The best part about spending so much time in the little corner of the internet CanucksArmy occupies is seeing writers and analysts leave the blogosphere for greener pastures.

It’s also the worst part.

Even if you only got to know someone through their writing, it’s hard not to miss them when they’re gone. The advent of online media has allowed us to consume content that’s tailor-made to our specific niche or interest. Because we don’t all have to go to the same places anymore, coverage has become more intimate. As readers and listeners, we become invested in the lives of the people who deliver us our stories, even if we don’t intend to. When someone whose work offered a brief escape from the drudgery of a long work day or whose voice became a companion on your drive home in the evening disappears, sometimes it can feel like a smallest part of yourself has disappeared, too – and that goes double for when it’s someone you’ve worked alongside for the past three years. 

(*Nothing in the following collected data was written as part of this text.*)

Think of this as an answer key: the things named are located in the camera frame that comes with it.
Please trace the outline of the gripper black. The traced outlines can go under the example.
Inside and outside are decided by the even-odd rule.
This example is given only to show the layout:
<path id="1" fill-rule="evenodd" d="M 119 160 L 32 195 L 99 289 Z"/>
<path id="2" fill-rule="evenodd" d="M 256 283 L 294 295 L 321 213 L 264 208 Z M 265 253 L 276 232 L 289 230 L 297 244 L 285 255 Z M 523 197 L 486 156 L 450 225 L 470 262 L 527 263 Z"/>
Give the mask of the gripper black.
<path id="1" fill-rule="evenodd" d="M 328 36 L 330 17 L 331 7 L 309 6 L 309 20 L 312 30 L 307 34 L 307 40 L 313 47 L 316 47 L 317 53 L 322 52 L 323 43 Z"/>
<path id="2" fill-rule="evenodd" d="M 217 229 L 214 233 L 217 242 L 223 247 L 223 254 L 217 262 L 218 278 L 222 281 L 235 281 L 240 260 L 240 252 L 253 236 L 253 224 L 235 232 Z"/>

It’s become something of a tradition here to offer up a “state of the blog” piece any time someone from CanucksArmy gets hired on somewhere else, to congratulate that person and give an outline of where things are headed. So, here it is: the site basically runs itself in August, so the day-to-day tasks Ryan assumed during his time here will be done by committee until the details of naming a new Managing Editor are hashed out. But since that doesn’t leave us a lot of room to reflect on the magnitude of this particular moment in the site’s history, I thought it was only right that, on Ryan’s first official day away from CanucksArmy, he should get a proper send-off.   

I first met Ryan late in the summer of 2016 at the now-defunct Young Stars Classic in Penticton. It was a few months after being hired by CA, and I was eager to make an impression on my new Nation Network colleagues- Ryan, Garret Hohl, JD Burke, Thomas Drance, and then-newly-minted member of the Florida Panthers Rhys Jessop- on my first trip as “media” (that term is being used generously here, my dad paid my way and put me up at his place in Osoyoos, about a 40 minute drive from the arena). 

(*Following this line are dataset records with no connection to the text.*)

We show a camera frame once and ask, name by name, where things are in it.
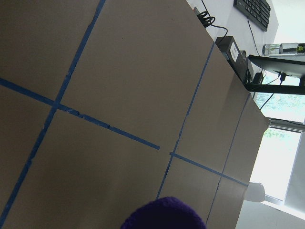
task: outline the clear plastic bottle
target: clear plastic bottle
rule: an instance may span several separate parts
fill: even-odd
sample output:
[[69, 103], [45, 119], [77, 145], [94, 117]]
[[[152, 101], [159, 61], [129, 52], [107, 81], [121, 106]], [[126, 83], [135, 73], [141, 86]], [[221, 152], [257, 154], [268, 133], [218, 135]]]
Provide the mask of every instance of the clear plastic bottle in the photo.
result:
[[264, 56], [275, 55], [305, 55], [305, 43], [283, 43], [265, 44], [263, 46]]

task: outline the purple object
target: purple object
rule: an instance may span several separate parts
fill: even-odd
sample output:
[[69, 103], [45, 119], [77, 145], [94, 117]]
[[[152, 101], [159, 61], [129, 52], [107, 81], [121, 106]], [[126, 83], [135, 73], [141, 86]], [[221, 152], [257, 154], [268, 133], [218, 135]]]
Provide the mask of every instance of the purple object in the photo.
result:
[[126, 219], [121, 229], [206, 229], [197, 213], [175, 197], [157, 199]]

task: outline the blue grid line
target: blue grid line
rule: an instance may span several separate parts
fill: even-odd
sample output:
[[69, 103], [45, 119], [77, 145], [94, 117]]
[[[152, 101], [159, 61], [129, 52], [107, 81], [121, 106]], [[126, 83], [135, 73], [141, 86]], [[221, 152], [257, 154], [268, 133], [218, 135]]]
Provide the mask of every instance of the blue grid line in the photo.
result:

Ryan was the first person from CA to reach out to me and suggest we meet up at some point during the weekend. As someone who was a reader and listener of the Game Time Decision podcast far before I became his coworker, I jumped at the invitation. So, during the first intermission of the second game of the tournament, I made my way up from the lower bowl and pushed through a gaggle of screaming, helmet-clad Winnipeg Jets fans to put a face to the disembodied voice that I’d grown accustomed to on my morning commute. We chatted for about 15 minutes about GTD and whatever was going on in the news at the time and then parted ways to enjoy the rest of the game. 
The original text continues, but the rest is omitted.